Being a small voter base with a robust democracy, San Marino has passed some big referendums over recent years. In just this past September, San Marino voted 77% in favour of legalizing abortion, which had previously been totally banned (and with criminal sanctions on the books for it). San Marino was one of the last few European countries that still banned it; the remaining countries with bans are almost all other microstates like Andorra and Malta. Women from San Marino previously went over to Italy to terminate pregnancies, but access could be limited there either due to cost (over 1000 euros, with no reimbursement by San Marino’s healthcare) or due to doctor refusal. There’s a good rundown of parts of the campaign and the outcome in this post on San Marino Watch.

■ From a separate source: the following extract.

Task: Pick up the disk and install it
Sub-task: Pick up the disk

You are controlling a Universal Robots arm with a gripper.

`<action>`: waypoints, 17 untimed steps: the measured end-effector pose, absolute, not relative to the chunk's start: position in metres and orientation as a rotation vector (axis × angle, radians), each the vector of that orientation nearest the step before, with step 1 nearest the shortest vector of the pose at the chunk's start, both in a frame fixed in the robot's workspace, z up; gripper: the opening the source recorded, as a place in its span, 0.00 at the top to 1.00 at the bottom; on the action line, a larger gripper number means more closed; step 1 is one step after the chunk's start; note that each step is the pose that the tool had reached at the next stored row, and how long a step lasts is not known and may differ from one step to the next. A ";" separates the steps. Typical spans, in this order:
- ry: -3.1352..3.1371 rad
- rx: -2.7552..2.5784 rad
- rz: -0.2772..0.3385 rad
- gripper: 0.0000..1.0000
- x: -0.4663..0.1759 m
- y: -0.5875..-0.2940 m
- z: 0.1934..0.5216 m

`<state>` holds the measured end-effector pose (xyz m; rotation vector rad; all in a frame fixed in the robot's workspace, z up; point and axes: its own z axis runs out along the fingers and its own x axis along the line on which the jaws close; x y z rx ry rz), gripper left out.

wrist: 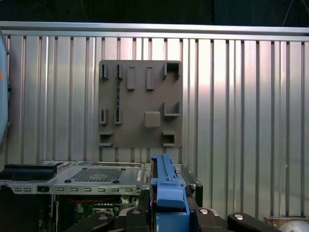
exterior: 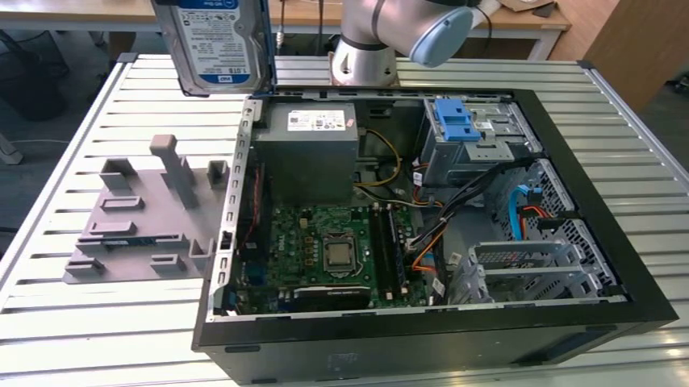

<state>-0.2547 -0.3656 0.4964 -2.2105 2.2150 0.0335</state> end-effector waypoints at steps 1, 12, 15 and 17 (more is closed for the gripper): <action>2.215 -2.211 0.034 0.64 -0.254 -0.366 0.496; 2.215 -2.210 0.034 0.64 -0.253 -0.366 0.496; 2.215 -2.211 0.034 0.64 -0.253 -0.366 0.496; 2.215 -2.210 0.033 0.64 -0.253 -0.367 0.496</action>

San Marino had previously been late to the table with women’s rights – women only could vote starting in 1960 and run for office in 1973, and up until 2000, if a Sammarinese woman married a foreign citizen, she lost her San Marino citizenship (which did not apply for men marrying female foreigners).

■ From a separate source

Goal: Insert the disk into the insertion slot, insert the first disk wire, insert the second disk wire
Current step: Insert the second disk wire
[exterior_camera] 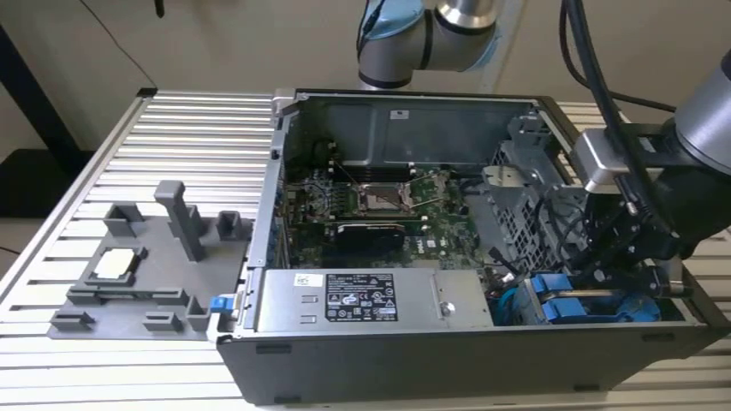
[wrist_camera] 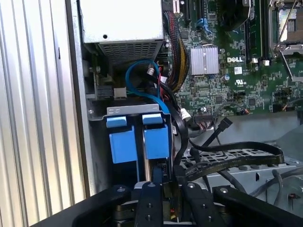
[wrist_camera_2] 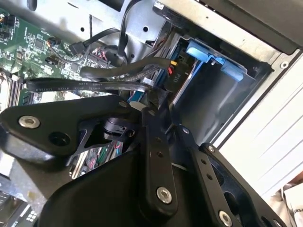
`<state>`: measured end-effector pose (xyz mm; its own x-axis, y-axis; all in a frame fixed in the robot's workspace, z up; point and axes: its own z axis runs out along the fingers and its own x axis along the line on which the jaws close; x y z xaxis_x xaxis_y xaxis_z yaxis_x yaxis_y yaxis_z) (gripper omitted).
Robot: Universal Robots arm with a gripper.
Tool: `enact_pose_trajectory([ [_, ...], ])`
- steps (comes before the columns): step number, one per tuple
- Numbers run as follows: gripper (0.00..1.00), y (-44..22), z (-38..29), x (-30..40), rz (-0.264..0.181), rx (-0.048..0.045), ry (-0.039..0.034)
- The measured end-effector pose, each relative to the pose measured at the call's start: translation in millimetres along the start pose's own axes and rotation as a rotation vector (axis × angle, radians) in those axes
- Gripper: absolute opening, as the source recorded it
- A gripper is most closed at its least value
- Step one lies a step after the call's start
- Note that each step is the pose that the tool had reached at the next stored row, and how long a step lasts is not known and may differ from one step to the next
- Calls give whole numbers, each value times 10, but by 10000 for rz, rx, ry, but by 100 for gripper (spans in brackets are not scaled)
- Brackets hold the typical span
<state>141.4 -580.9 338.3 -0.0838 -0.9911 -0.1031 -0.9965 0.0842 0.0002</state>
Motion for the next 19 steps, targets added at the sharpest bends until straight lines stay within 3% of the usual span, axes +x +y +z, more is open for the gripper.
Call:
enact_pose_trajectory([
  [6,24,0,-65,-7,-1,-1,2],
  [12,24,0,-237,-24,0,-1,0],
  [19,24,0,-247,-25,0,-1,0],
])
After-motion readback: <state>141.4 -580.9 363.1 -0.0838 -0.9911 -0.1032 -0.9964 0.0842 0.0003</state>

In recent years, San Marino also has had a rapidly evolving attitude towards the LGBTQ community – until 2004 homosexuality was still a crime there. However, in 2018, San Marino legalized same-sex civil unions (being a Catholic country, no way they’d be getting the Church on board), and in 2019 passed a referendum that added protection against discrimination over sexual orientation directly into the Sammarinese constitution. While they’re not up to full equality yet – civil unions don’t provide the same rights as marriage, joint adoption is still not available, and there is no right to change one’s gender – it’s definitely concrete progress for a country that holds very closely to tradition as a core part of its identity.